I don’t want swoops and swirls, (and I only have one more Ikea visit left in me, and I’m banking that for something really important) – I want a generous basin that’s large enough to hold a few pots and pans. And I’m not interested in a purple or green one. You wouldn’t think it would be all that hard – and neither did I – but after three solid weeks (and I mean, twenty-one days and twenty-one nights), I finally found one in France. The only problem? It was in Lille.
As I’ve shown many friends here, tout est possible, so we decided to make a day trip up to the city in the North, just a few hours from Paris, and while there, eat some of the local fare. Because things are so frantic right now — imagine if I took me three weeks to find a sink…then I really need to get cracking on a toilet, a towel bar, kitchen cabinet handles, a soap dish, and light bulbs — so I don’t have a huge amount of time.
But there’s always time for Merveilleux, a chocolate-flecked pastry stacked with meringue and cream inside, and les gaufres (waffles), another specialty of Lille. After picking up my sink and hiding it in the trunk under a blanket (…yes, I’ve learned how valuable these things are…) we hit the Sunday Marché de Vieux-Lille.
The outside had the usual folks selling clothing with way too many buckles, zippers, and pleats, bins of plastic housewares, and tube socks, but inside was a nice market with a few local bakeries and some tasty looking charcuterie hanging from the rafters. I picked up a bag of les gaufres filled with chicory cream. Romain couldn’t eat them because they were so sugary. But I made my way through one before my sweet tooth started aching. We would have gone to Aux Merveilleux de Fred, but the line was down the block and I wanted some moules-frites.
A local had told us that Aux Moules was a good place to go, and after assuring us it wasn’t a tourist trap, we found our way over there and happily discovered a charming brasserie with beer bottles lined up on the bar, and a place filled with locals on a brisk, chilly Sunday afternoon.

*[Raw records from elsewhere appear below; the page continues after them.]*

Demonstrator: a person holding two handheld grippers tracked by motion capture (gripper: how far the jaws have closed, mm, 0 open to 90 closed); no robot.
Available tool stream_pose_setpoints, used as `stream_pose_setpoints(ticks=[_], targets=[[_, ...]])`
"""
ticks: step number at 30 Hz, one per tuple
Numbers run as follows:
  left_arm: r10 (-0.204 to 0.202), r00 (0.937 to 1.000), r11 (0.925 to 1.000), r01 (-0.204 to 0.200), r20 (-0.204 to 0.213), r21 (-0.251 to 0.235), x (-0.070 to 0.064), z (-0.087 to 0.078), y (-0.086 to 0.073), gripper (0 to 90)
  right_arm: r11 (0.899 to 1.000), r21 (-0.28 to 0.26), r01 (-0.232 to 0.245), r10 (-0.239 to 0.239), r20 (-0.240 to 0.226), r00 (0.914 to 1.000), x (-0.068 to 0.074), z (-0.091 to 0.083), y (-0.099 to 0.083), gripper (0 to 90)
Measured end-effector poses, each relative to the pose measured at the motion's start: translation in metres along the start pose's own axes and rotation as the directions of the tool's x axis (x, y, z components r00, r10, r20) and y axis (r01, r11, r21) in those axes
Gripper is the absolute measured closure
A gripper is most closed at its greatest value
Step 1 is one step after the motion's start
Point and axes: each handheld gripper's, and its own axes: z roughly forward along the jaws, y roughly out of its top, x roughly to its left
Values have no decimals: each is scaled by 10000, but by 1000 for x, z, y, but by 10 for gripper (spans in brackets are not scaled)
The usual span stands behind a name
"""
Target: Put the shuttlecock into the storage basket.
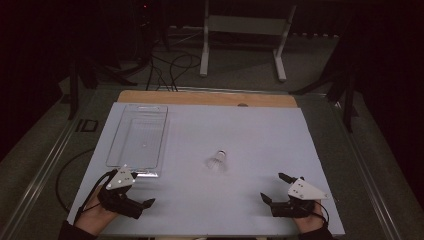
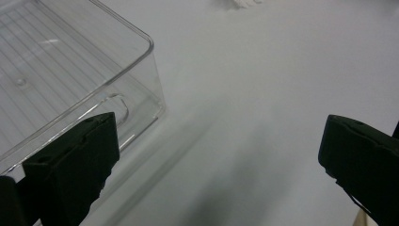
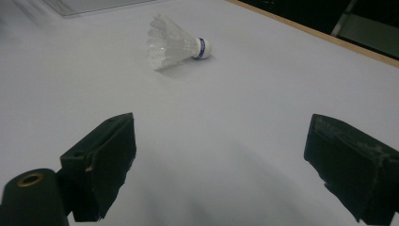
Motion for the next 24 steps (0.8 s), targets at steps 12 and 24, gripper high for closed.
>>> stream_pose_setpoints(ticks=[12,24], targets=[[51,9997,9988,-63,238,490,-2,6,7,3,10000,66,-9,9,-50,10000,0,1,0,96],[-159,9995,9869,111,285,1612,-3,14,16,3,10000,69,-36,36,-69,10000,0,1,0,96]])
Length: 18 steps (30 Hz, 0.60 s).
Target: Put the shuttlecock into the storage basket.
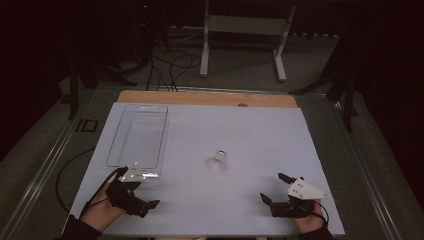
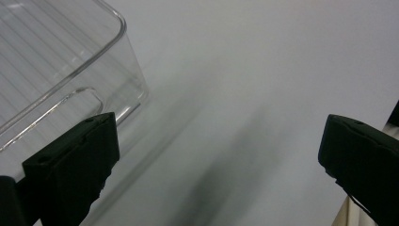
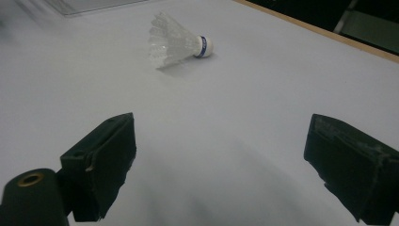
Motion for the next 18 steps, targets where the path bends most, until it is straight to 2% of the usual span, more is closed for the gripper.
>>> stream_pose_setpoints(ticks=[2,5,8,12,18], targets=[[65,9998,9997,-60,-214,254,-2,1,2,3,10000,4,-5,5,10,10000,0,0,0,96],[200,9995,9983,-187,-240,556,-5,3,5,3,10000,0,-9,9,8,10000,0,0,0,96],[303,9994,9965,-288,-185,784,-6,5,7,3,10000,-1,-4,4,7,10000,0,0,0,96],[166,9998,9960,-153,-145,884,-7,5,11,3,10000,11,-7,7,16,10000,0,0,0,96],[272,9996,9908,-269,-7,1326,-11,6,19,3,10000,26,10,-10,34,10000,0,0,0,96]])
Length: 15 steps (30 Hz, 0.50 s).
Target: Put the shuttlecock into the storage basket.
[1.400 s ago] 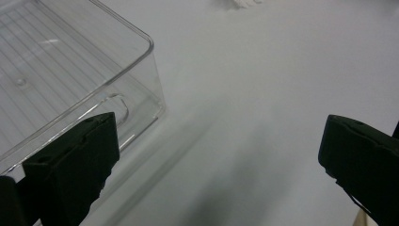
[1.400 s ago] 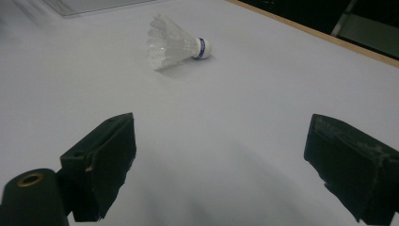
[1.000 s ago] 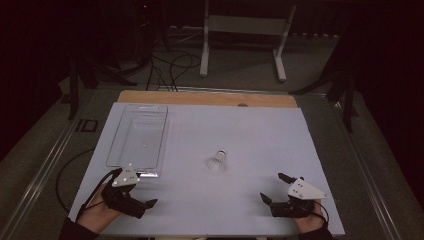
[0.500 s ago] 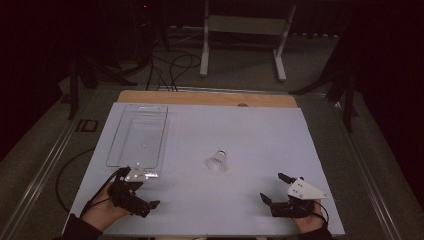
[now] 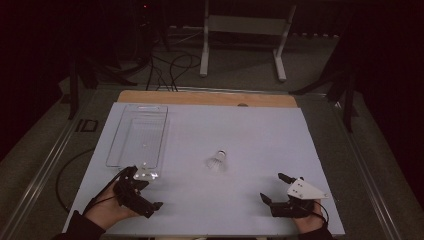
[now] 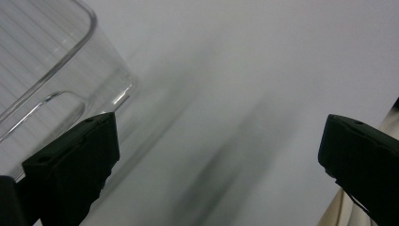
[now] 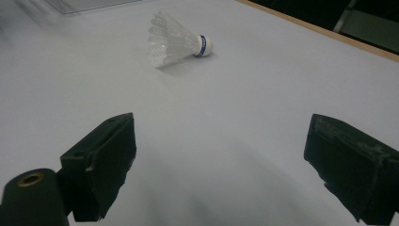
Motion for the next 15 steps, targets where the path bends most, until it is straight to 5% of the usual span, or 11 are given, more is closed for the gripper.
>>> stream_pose_setpoints(ticks=[15], targets=[[467,9984,9967,-487,324,644,-10,5,24,3,10000,30,-9,9,3,10000,0,0,0,96]])
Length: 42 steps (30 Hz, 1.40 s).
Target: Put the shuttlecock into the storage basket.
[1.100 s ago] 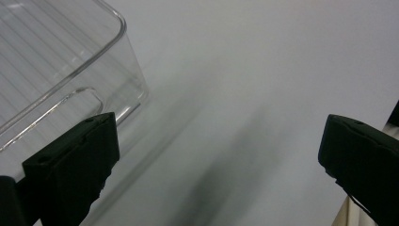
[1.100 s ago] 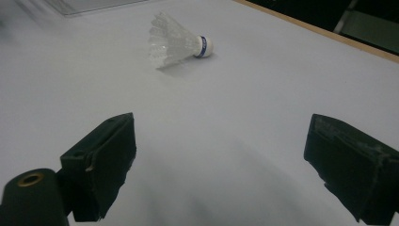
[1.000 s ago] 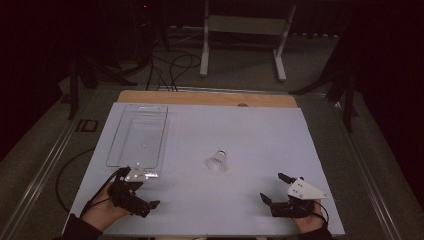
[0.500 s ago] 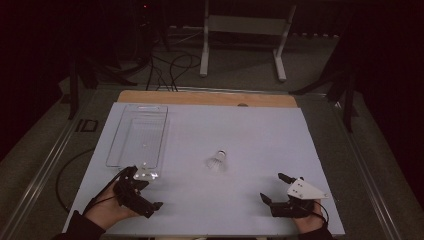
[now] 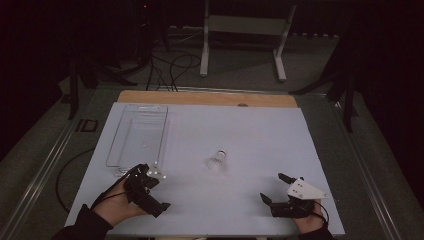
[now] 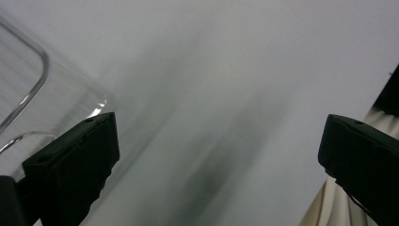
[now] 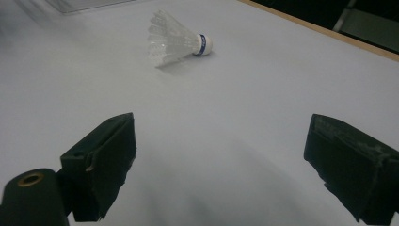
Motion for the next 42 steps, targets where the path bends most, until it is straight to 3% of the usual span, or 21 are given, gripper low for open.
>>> stream_pose_setpoints(ticks=[17,32,42], targets=[[439,9987,9981,-450,245,429,-3,4,24,3,10000,7,1,-1,-11,10000,0,0,0,96],[979,9946,9908,-1006,341,908,-5,10,55,3,10000,62,-54,54,-35,10000,0,0,0,96],[1157,9923,9883,-1195,447,952,-4,12,73,4,9999,87,-69,70,-41,10000,0,0,-1,97]])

One thing that struck me immediately was the open kitchen and how happy and friendly the guys in the kitchen were. When you live in a city like Paris, you get used to people being a bit stressed out and frantic. Kinda like the person I see in the mirror every morning. And it’s easy to get the impression that Paris=France, so it’s important to get out of the city for a while to see the rest of the country, where people are open and relaxed, including me.

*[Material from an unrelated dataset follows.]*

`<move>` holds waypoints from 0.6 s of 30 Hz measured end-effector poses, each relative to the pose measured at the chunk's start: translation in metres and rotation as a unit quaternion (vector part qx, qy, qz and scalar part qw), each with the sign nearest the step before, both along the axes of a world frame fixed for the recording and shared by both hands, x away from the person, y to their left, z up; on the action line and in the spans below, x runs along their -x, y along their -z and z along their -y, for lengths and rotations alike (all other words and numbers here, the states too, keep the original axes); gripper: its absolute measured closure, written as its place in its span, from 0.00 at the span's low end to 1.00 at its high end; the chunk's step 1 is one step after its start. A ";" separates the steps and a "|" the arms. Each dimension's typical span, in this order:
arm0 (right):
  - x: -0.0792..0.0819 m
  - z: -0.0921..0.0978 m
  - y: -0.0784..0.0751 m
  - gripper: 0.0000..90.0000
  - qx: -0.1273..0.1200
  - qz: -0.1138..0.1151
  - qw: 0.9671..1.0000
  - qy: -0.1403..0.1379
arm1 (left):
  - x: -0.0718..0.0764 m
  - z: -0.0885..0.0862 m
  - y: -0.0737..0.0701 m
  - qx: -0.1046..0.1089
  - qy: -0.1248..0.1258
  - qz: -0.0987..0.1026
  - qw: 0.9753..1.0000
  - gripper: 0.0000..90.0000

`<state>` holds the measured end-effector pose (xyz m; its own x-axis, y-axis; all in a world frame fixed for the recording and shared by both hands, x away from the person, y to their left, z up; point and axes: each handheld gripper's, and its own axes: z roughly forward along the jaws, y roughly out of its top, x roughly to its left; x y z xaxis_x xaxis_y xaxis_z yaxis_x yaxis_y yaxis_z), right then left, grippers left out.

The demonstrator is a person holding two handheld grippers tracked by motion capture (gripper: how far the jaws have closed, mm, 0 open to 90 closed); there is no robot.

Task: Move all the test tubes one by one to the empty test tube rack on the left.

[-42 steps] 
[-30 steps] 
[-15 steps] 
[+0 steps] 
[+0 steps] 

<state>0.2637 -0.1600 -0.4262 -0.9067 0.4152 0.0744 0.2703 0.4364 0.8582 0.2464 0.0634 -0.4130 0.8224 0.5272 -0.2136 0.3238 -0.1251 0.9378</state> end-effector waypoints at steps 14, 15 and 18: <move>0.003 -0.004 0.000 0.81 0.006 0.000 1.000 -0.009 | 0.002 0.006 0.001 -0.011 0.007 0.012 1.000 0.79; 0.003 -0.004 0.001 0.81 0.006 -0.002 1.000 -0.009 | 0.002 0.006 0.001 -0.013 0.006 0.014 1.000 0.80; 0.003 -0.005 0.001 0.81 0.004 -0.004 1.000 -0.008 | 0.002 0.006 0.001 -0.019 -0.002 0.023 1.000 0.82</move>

We both ordered mussels with “escargot butter”, which my dining companion didn’t quite understand. “Daveed, je ne comprends pas….” he said, not sure what to make of butter that is supposed to be served with snails, but with mussels instead. (But that’s okay, because I was still scratching my head over all the people at the café on the autoroute, complaining that the coffee was too strong.) Yet he got over it when they brought two generous pots of steaming mussels with green-tinged butter, accented with probably the right amount of garlic for les Parisiens. But for les Provençales, and one American, a few more cloves would’ve kept those pesky snails back where they belong, for good.
I was really intrigued by the open kitchen where they were cooking in full view of the guests, and the big fryer. And had to get up, say hi, and take a better look. These guys were really the masters of les frites. I mean, check out that set-up!
Okay, they weren’t the best frites I’ve ever had, which makes me ask why is it so hard to find restaurants that use fresh potatoes for their frites, in a country where Parmentier, a man revered for saving France, even has a métro station named after him? But I suppose I would need a few weeks to figure that one out as well.
And as I now know, it should take at least three.
So after Romain and I scraped our marmites à moules clean, wiping the last bit of sauce out of the bottom of the pots, and made sure there wasn’t any wine left in the carafe, we split a tarte au sucre bathed in brown sugar sauce. Then, high on sugar, we made our way back to the car.
With the winter sun setting at our backs, our bellies full of moules, frites, waffles, and les merveilleux, we headed back to Paris, with a new sink securely in tow.